According to Pollard's polygraph-enhanced post-arrest debriefing statements, he "eagerly seized an opportunity to volunteer his services to Israeli intelligence in late June 1984."

"At that time, Pollard met his initial Israeli handler, Col. Aviem Sella - a noted fighter pilot on study leave in the United States - through a pro-Israeli activist, who was an old friend of the Pollard family. Pollard passed classified material to Sella concerning military developments in several Arab countries during at least three meetings, June-August 1984," the document reveals.

The report states that Pollard received his first formal training by the Israelis during a trip to Paris in November 1984, while he was serving as an analyst for US Naval intelligence. "Here, Pollard met Rafael Eitan, advisor on counterterrorism to Prime Minister Shamir and the senior Israeli in charge of the case, as well as Joseph Yagur, Counselor for Scientific Affairs at the Israeli Consulate in New York, who immediately replaced Sella as Pollard's direct handler," it read.

Pollard was then put on the Israeli payroll with a monthly salary of $1,500, which was later raised to $2,500.

"After returning from Paris, Pollard shifted his espionage into high gear. Beginning in late January 1985, he made large, biweekly deliveries of classified material, on every other Friday, to the apartment of Irit Erb, a secretary at the Israeli Embassy in Washington. Pollard recalled that his first and possibly largest delivery occurred on 23 January and consisted of five suitcases full of classified material," read the document. "Pollard recalled that Yagur on at least two occasions indicated that selected items of his intelligence were known and appreciated by 'the highest levels of the Israeli Government.'"

When it came to gathering intelligence on the US itself, the report found Israel "did not request or receive from Pollard intelligence concerning some of the most sensitive US national security resources."

"The Israelis never expressed interest in US military activities, plans, capabilities or equipment," it said.

The document also describes how, at one point, Yagur specifically told Pollard to ignore a request from Eitan for US "dirt" on senior Israeli officials, and told Pollard that gathering such information would terminate the operation.

Israeli and Jewish pressure to release Pollard has risen in the past year, along with a deterioration in his health.
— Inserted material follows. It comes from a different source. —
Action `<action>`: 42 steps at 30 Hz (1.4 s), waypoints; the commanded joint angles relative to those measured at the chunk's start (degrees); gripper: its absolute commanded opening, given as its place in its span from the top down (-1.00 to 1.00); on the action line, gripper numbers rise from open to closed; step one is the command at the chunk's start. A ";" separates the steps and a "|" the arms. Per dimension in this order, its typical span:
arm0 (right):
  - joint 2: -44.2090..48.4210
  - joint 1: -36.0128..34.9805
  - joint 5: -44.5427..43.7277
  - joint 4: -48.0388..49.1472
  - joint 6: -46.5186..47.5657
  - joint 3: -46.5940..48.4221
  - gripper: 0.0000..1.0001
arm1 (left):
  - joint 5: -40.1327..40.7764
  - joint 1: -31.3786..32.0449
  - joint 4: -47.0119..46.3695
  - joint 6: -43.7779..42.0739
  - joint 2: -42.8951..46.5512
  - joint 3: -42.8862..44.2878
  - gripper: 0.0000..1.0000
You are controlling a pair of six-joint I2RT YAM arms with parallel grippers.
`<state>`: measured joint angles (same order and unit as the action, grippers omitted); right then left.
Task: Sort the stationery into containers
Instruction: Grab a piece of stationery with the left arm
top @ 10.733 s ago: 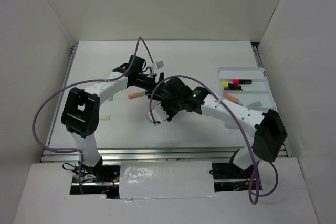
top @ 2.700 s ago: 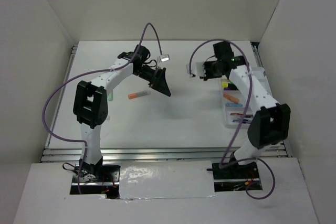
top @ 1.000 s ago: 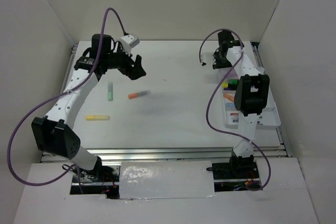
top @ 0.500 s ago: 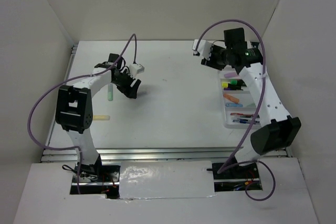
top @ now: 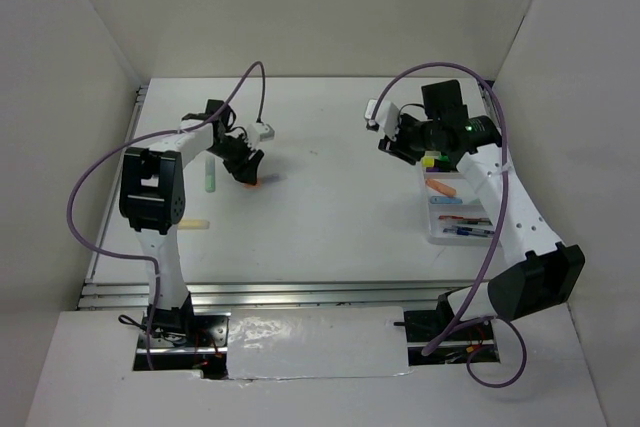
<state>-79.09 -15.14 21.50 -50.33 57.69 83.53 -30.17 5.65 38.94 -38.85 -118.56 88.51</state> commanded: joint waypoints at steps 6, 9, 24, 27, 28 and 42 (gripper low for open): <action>2.10 -1.65 0.74 1.46 -1.27 -1.00 0.03 | -3.84 -0.29 1.59 -5.18 0.08 -2.55 -0.20; 2.45 -2.09 0.30 1.63 -1.18 -1.52 0.03 | -1.12 0.06 -2.35 -4.22 1.05 -5.53 -0.15; 3.32 -3.76 -0.93 1.72 -0.66 -3.19 0.03 | 6.96 6.65 -9.23 0.62 -1.75 -5.54 -0.23; 4.73 -3.94 -1.19 2.25 0.40 -4.86 0.04 | 7.41 7.79 -8.70 1.23 -2.81 -4.58 -0.10; 5.52 -4.11 -1.19 2.51 1.01 -5.30 0.04 | 7.67 8.15 -8.79 1.58 -2.99 -4.66 -0.07; 11.07 -17.45 3.73 6.20 9.72 -10.23 0.13 | -12.95 12.45 4.38 25.74 -3.26 5.79 1.00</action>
<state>-67.94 -28.56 23.35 -47.24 64.79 73.03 -30.68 15.70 36.51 -22.55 -121.78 91.05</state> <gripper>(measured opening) 0.437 0.389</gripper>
Recently, Pollard was briefly hospitalized after collapsing in his jail cell at the Federal Correction Institution in Butner, North Carolina, after complaining of being in serious pain for several weeks. In April, Pollard was hospitalized for a week and a half with a life-threatening condition before being returned to his cell.

On Wednesday, a bi-partisan initiative by US congressmen circulated a letter calling on their peers to urge President Barack Obama to commute Pollard's life sentence to time served.

"Mr. Pollard has now served 25 years in prison, many of which in solitary confinement, for his actions," says the letter circulated by Reps. Chris Smith (R-NJ) and Eliot Engel (D-NY). "There is no doubt that he paid a heavy price and, from the standpoint of either punishment or deterrence, we believe he has been imprisoned long enough."

The letter has so far garnered 40 signatories, mostly from Democrats, but with an increasing number of Republicans.

Pollard's wife Esther recently asked Obama to grant clemency for her husband, since US presidents often grant clemency requests from Thanksgiving through the winter holidays. Former American officials, including former secretary of state Henry Kissinger and former assistant defense secretary Lawrence Korb, have also called for Pollard to be granted clemency.

In July, however, US Secretary of State Hillary Clinton said she expects Pollard to serve out his life sentence.